Yes – if it is used as an effectiveness engine, not a marketing slogan. AI can help Mauritius improve the quality of suspicious activity detection through better triage, stronger narratives, and more meaningful referrals to the Financial Intelligence Unit. It can enable supervisory analytics, allowing regulators to identify sector-wide weaknesses and outliers earlier, and it can strengthen risk-based supervision by applying consistent, data-led indicators across regulated sectors. Ultimately, credibility is not built on frameworks alone, but on visible and consistent action. AI that supports smarter enforcement, stronger analytics, and more informed policymaking can genuinely strengthen Mauritius’ international standing – provided governance, accountability, and oversight are clear.

?For Mauritian financial institutions that remain hesitant about adopting AI in their compliance functions, what key message would you like to share?

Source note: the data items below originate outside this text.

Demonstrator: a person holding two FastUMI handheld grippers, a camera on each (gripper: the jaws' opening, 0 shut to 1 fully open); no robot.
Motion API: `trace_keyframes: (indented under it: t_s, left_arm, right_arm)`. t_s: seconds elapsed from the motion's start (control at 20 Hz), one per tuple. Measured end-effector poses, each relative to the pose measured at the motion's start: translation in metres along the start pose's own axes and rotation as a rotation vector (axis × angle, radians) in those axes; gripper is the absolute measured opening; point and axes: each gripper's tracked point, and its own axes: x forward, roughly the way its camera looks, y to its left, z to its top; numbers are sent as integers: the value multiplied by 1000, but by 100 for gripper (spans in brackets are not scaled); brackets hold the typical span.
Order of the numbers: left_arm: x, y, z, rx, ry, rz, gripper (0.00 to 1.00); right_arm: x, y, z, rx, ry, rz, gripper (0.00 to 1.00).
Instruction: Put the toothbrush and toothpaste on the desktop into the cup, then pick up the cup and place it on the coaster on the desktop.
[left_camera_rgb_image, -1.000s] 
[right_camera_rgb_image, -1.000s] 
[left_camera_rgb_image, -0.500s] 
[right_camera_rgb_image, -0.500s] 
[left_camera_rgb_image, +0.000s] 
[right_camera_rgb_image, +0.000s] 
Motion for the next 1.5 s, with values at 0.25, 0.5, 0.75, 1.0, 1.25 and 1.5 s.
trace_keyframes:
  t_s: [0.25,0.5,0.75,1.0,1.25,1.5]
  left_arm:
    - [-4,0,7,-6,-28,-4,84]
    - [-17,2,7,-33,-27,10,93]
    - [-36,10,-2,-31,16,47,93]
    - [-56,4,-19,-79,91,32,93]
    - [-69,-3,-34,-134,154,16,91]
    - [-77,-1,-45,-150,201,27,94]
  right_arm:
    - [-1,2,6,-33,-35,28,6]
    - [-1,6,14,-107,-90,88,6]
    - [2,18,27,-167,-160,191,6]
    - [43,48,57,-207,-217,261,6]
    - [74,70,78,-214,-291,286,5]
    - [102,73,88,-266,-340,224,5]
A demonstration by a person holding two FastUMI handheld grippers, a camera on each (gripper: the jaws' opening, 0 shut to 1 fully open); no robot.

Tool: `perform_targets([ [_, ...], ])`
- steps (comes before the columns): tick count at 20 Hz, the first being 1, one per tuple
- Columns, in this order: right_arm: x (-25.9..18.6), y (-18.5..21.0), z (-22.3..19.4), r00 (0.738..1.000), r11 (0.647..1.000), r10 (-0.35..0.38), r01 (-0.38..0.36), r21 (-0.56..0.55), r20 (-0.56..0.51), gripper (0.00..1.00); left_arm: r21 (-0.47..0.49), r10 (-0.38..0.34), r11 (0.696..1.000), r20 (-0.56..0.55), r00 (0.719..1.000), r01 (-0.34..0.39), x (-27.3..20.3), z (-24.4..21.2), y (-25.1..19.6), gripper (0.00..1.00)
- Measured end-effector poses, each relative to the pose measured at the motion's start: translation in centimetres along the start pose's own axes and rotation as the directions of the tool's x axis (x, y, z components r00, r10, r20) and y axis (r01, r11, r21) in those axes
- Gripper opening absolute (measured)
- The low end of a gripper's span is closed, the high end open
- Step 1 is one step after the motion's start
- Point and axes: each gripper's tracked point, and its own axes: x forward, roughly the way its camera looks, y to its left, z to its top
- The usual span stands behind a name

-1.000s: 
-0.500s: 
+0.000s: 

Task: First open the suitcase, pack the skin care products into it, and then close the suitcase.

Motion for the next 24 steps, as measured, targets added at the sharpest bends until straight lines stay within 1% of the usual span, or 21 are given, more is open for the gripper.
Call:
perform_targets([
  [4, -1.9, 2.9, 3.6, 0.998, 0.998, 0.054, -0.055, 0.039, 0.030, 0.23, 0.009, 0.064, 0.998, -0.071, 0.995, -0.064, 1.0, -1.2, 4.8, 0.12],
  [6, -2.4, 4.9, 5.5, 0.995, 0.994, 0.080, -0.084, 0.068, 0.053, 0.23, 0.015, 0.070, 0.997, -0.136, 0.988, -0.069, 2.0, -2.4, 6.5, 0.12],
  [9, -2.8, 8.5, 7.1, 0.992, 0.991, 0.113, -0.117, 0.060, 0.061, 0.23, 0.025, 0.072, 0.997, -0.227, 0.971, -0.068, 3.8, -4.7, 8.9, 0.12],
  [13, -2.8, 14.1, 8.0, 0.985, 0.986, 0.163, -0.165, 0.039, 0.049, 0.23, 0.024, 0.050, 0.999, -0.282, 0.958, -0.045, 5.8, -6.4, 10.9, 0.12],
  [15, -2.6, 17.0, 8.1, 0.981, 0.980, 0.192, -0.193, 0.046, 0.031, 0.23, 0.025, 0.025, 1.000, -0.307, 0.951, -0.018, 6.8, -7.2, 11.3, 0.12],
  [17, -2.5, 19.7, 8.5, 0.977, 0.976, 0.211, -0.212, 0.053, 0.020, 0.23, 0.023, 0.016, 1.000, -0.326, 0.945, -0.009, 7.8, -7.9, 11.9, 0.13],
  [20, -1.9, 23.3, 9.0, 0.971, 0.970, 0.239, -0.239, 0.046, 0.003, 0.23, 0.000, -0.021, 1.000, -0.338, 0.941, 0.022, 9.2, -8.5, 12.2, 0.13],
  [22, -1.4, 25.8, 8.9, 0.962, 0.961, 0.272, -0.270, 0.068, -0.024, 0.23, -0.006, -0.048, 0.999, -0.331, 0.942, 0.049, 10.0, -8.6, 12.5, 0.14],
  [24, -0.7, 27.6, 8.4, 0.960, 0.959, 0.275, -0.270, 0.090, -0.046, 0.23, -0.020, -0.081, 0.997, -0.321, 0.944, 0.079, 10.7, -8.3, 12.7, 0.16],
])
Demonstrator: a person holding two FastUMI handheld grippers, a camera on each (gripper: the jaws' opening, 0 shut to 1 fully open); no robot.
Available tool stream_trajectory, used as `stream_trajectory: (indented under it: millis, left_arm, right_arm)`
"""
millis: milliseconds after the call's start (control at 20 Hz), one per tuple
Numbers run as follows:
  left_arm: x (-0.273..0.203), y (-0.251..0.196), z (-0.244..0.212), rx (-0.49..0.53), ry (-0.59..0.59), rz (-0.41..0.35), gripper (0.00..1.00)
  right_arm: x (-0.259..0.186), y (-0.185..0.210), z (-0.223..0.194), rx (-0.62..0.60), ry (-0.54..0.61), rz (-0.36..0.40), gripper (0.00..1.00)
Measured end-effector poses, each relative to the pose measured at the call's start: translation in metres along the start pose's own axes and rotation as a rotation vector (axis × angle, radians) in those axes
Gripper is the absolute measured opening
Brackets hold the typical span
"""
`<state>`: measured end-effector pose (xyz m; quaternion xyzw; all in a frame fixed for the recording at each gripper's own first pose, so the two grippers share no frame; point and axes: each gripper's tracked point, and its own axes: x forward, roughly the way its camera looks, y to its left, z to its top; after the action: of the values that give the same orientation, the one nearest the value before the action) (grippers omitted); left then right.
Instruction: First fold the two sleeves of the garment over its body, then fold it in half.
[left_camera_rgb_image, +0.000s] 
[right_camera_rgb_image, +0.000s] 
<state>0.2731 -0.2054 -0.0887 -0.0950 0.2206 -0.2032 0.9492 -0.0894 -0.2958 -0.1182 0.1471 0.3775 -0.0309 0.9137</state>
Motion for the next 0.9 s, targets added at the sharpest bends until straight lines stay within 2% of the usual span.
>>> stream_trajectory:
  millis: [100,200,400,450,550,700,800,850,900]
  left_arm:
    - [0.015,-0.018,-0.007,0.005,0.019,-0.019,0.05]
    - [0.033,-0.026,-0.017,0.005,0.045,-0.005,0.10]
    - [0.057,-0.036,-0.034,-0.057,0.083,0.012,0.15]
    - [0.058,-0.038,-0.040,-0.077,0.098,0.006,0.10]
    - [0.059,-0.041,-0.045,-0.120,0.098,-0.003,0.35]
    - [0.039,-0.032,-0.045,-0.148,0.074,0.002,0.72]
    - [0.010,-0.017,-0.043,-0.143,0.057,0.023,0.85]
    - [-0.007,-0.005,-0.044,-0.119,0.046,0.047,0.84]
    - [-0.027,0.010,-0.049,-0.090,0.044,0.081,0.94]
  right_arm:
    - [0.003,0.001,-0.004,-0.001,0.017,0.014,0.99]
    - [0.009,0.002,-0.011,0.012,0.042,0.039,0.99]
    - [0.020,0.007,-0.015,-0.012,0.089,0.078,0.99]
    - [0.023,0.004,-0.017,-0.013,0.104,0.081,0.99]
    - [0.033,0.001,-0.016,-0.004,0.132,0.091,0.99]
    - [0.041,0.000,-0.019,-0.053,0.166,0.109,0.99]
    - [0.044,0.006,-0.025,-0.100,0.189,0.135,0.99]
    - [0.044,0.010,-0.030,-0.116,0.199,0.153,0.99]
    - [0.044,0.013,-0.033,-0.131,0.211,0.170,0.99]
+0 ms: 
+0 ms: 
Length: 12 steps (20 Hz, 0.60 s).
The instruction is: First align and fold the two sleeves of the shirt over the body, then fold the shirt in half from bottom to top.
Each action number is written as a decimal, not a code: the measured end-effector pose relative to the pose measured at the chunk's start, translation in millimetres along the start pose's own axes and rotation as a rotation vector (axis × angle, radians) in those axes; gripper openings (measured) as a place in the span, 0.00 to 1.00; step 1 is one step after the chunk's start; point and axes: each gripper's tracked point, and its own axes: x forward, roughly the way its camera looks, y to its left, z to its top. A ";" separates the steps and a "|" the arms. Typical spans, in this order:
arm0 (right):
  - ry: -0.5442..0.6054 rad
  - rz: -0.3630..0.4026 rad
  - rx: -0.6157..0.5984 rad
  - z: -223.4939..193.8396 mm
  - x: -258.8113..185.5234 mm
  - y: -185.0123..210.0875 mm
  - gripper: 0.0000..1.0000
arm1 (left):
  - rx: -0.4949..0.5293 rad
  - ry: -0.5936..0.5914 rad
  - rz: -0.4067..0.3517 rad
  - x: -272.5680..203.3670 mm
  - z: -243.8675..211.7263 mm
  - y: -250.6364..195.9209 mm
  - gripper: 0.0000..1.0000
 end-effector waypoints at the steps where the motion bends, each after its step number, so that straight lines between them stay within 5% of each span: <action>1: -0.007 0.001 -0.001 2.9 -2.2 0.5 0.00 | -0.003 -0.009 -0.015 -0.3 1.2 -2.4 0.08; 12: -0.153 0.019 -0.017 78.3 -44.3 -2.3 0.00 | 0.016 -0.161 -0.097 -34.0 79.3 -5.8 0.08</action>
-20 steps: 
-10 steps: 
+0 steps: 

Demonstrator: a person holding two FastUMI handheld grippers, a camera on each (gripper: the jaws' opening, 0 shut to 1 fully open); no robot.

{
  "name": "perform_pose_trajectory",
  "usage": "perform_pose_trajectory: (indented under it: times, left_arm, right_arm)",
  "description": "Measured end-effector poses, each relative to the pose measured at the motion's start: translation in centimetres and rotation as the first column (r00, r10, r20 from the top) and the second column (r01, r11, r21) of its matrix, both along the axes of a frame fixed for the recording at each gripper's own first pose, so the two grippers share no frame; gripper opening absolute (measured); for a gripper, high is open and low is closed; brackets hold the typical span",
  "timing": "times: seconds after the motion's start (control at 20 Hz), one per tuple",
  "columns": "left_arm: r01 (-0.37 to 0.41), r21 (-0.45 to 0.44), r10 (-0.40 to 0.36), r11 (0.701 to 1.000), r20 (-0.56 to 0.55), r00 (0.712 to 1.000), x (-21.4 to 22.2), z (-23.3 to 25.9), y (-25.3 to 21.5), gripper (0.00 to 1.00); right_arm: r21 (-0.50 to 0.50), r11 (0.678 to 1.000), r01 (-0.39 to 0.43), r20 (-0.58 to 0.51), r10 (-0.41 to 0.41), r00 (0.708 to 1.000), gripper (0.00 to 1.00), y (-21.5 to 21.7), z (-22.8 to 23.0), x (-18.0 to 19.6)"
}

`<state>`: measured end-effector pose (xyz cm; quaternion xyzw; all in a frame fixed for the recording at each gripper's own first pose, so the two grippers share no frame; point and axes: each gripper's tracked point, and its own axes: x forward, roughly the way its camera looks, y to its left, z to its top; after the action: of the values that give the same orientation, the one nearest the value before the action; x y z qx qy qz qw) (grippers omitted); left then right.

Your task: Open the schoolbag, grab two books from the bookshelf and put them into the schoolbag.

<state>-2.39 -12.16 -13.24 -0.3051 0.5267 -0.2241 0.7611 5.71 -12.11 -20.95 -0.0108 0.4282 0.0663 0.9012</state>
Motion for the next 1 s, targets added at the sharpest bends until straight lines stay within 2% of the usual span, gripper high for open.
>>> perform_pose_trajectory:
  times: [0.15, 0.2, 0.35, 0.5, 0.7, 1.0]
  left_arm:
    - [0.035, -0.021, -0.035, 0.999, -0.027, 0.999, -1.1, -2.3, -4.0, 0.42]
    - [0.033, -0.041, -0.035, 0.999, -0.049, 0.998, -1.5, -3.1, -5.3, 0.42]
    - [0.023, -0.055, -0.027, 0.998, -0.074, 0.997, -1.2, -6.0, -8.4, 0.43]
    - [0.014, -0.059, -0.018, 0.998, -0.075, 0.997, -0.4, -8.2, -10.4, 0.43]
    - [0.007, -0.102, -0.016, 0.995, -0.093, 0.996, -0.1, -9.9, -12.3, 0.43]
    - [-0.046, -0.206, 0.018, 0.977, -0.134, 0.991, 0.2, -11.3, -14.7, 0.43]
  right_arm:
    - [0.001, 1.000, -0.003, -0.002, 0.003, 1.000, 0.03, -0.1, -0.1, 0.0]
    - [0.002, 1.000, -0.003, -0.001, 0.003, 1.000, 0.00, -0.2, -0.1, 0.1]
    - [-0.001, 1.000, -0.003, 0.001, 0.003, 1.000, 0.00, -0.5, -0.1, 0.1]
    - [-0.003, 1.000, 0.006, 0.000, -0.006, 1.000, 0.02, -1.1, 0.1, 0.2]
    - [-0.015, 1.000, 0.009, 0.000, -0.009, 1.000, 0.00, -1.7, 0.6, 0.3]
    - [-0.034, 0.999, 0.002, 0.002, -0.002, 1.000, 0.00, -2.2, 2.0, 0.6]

Hesitation is understandable. Inertia is dangerous. Criminals are already using automation and AI, while global standard-setters are explicitly focusing on how emerging technologies can be abused – from deepfakes and AI agents to large-scale fraud. Standing still is not neutral; it is moving backwards. My advice is to start practical. Pick one painful area, whether that is alert triage, sanctions and screening optimisation, or entity resolution. Build strong governance around that use case, clean your data, and measure outcomes. Then scale what works. AI is no longer ‘the future’; it is rapidly becoming the baseline required just to keep up. But – and I cannot emphasise this enough – get your data in order first and be crystal clear on your problem statement. Do not waste money on technology to solve a problem you have never properly defined, no matter how good it looks in a board pack.